WHAT YOU HAVE TO DO
Reproduce this listing from its first line through the line with "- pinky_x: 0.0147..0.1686", inclusive, leaving out all that follows.
START DATA PROVIDED
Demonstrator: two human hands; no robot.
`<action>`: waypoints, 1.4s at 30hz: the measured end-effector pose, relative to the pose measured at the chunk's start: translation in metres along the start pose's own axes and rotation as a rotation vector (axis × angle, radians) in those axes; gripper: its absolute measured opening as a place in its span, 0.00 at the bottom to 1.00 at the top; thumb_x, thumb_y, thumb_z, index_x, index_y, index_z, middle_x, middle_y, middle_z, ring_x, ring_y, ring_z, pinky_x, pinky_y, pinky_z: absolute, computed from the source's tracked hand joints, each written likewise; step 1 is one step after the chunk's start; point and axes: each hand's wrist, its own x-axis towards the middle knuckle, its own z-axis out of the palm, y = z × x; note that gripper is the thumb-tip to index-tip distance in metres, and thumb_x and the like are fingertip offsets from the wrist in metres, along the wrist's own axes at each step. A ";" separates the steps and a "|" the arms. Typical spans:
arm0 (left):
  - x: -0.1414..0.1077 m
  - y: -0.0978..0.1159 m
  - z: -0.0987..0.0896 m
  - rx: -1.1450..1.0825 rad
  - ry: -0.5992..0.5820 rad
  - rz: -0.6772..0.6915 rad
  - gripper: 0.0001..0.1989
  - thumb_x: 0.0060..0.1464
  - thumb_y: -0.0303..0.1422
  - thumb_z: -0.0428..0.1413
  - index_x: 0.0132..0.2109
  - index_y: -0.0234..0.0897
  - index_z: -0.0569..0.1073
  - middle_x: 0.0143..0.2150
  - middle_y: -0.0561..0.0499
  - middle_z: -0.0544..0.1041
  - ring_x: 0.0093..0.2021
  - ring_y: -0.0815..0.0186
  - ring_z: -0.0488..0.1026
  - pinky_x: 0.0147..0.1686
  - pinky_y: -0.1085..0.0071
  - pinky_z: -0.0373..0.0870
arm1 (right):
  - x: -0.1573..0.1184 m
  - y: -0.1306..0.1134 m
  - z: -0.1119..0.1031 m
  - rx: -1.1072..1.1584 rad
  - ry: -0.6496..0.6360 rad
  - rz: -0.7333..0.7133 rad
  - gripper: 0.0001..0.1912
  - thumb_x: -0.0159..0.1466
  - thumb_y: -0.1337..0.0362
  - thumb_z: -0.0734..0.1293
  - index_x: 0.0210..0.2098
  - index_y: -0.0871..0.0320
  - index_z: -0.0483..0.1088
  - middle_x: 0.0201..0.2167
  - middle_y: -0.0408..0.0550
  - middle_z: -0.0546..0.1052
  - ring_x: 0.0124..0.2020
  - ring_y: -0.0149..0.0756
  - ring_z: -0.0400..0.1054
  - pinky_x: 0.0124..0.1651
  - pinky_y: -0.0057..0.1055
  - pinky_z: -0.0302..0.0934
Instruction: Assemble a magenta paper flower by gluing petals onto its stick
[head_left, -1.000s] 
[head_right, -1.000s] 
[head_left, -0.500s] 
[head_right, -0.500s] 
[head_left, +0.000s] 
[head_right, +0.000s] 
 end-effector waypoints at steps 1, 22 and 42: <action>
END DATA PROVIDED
REPLY TO THE EXERCISE
Demonstrator: two human hands; no robot.
`<action>`: waypoints, 1.4s at 30hz: the measured end-effector pose, relative to the pose measured at the chunk's start: translation in metres along the start pose's own axes and rotation as a rotation vector (axis × angle, radians) in those axes; gripper: its absolute measured opening as a place in its span, 0.00 at the bottom to 1.00 at the top; thumb_x, thumb_y, thumb_z, index_x, index_y, index_z, middle_x, middle_y, middle_z, ring_x, ring_y, ring_z, pinky_x, pinky_y, pinky_z: absolute, computed from the source's tracked hand joints, each written likewise; step 1 is one step after the chunk's start; point and axes: each hand's wrist, its own x-axis towards the middle knuckle, its own z-axis out of the palm, y = z × x; note that gripper is the thumb-tip to index-tip distance in metres, and thumb_x and the like are fingertip offsets from the wrist in metres, along the wrist's own axes at each step. A ";" separates the steps and a "|" the arms. Typical spans:
arm0 (left):
  - x: -0.1414..0.1077 m
  - y: -0.0978..0.1159 m
  - z: -0.0987..0.0896 m
  - rx: -1.1450..1.0825 rad
  - ry: -0.5992..0.5820 rad
  - rz: -0.6772..0.6915 rad
  - gripper: 0.0001..0.1989
  - thumb_x: 0.0060..0.1464
  - thumb_y: -0.0303..0.1422
  - thumb_z: -0.0428..0.1413
  - index_x: 0.0132..0.2109
  - index_y: -0.0234..0.0897
  - index_z: -0.0569..0.1073
  - middle_x: 0.0143..0.2150
  - middle_y: -0.0561..0.0499
  - middle_z: -0.0544..0.1041
  - ring_x: 0.0093..0.2021
  - ring_y: -0.0815..0.0186
  - ring_z: -0.0488..0.1026
  - pinky_x: 0.0147..0.1686

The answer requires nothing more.